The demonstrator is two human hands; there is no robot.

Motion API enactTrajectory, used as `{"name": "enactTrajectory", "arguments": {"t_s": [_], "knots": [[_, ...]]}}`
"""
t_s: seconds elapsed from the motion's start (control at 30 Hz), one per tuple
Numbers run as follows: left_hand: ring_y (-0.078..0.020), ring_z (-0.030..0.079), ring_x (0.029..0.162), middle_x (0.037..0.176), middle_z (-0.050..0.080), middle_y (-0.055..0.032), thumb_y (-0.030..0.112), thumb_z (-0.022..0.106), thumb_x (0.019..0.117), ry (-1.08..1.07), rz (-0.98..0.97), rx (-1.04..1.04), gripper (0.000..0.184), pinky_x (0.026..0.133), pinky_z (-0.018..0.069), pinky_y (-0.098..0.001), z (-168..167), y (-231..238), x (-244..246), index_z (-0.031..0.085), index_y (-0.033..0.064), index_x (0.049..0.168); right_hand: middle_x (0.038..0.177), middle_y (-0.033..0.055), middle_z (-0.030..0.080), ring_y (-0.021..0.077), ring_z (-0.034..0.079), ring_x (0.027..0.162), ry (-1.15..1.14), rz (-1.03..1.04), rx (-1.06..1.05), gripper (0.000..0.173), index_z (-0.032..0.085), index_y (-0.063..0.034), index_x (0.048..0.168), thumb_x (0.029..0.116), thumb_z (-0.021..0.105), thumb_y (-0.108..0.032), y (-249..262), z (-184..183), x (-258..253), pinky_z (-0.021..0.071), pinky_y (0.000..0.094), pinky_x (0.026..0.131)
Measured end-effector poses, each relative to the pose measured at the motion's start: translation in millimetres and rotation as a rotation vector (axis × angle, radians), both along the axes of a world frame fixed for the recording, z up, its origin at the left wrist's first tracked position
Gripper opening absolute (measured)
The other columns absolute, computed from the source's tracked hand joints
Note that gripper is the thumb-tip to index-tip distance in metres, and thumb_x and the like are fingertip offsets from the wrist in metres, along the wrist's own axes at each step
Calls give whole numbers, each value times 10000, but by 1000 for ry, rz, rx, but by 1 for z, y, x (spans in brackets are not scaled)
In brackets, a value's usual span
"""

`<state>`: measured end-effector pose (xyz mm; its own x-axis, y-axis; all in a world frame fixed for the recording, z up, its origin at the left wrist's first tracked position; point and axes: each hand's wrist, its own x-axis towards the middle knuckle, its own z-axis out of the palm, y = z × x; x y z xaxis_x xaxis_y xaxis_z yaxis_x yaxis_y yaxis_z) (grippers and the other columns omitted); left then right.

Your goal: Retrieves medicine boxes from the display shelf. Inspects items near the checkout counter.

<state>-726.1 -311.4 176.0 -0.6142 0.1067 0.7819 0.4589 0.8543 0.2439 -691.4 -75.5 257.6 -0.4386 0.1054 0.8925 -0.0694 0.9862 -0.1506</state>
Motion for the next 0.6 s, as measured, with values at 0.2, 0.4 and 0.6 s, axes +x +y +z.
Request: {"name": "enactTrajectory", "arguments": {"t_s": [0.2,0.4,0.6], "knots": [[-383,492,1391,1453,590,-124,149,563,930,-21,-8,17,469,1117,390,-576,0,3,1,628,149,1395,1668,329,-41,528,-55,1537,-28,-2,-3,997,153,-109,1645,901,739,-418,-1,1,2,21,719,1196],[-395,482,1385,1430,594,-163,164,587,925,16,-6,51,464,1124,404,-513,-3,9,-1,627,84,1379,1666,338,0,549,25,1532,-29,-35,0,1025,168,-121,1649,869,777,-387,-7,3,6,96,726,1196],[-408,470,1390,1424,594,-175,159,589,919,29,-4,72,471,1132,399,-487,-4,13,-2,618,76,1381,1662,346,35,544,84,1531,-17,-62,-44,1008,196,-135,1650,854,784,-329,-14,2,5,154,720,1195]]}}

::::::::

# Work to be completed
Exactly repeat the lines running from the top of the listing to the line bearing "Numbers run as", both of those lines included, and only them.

# Task answer
The demonstrator is two human hands; there is no robot.

Motion API enactTrajectory, used as `{"name": "enactTrajectory", "arguments": {"t_s": [_], "knots": [[_, ...]]}}`
"""
t_s: seconds elapsed from the motion's start (control at 30 Hz), one per tuple
Numbers run as follows: left_hand: ring_y (-0.078..0.020), ring_z (-0.030..0.079), ring_x (0.029..0.162), middle_x (0.037..0.176), middle_z (-0.050..0.080), middle_y (-0.055..0.032), thumb_y (-0.030..0.112), thumb_z (-0.022..0.106), thumb_x (0.019..0.117), ry (-1.08..1.07), rz (-0.98..0.97), rx (-1.04..1.04), gripper (0.000..0.184), pinky_x (0.026..0.133), pinky_z (-0.018..0.069), pinky_y (-0.098..0.001), z (-168..167), y (-231..238), x (-244..246), index_z (-0.031..0.085), index_y (-0.033..0.064), index_x (0.049..0.168); right_hand: middle_x (0.038..0.177), middle_y (-0.033..0.055), middle_z (-0.030..0.080), ring_y (-0.021..0.077), ring_z (-0.034..0.079), ring_x (0.027..0.162), ry (-1.15..1.14), rz (-1.03..1.04), rx (-1.06..1.05), gripper (0.000..0.173), index_z (-0.032..0.085), index_y (-0.063..0.034), index_x (0.048..0.168), thumb_x (0.029..0.116), thumb_z (-0.021..0.105), thumb_y (-0.108..0.032), y (-249..262), z (-184..183), x (-258..253), pinky_z (-0.021..0.071), pinky_y (0.000..0.094), pinky_x (0.026..0.131)

The exercise concludes with this answer.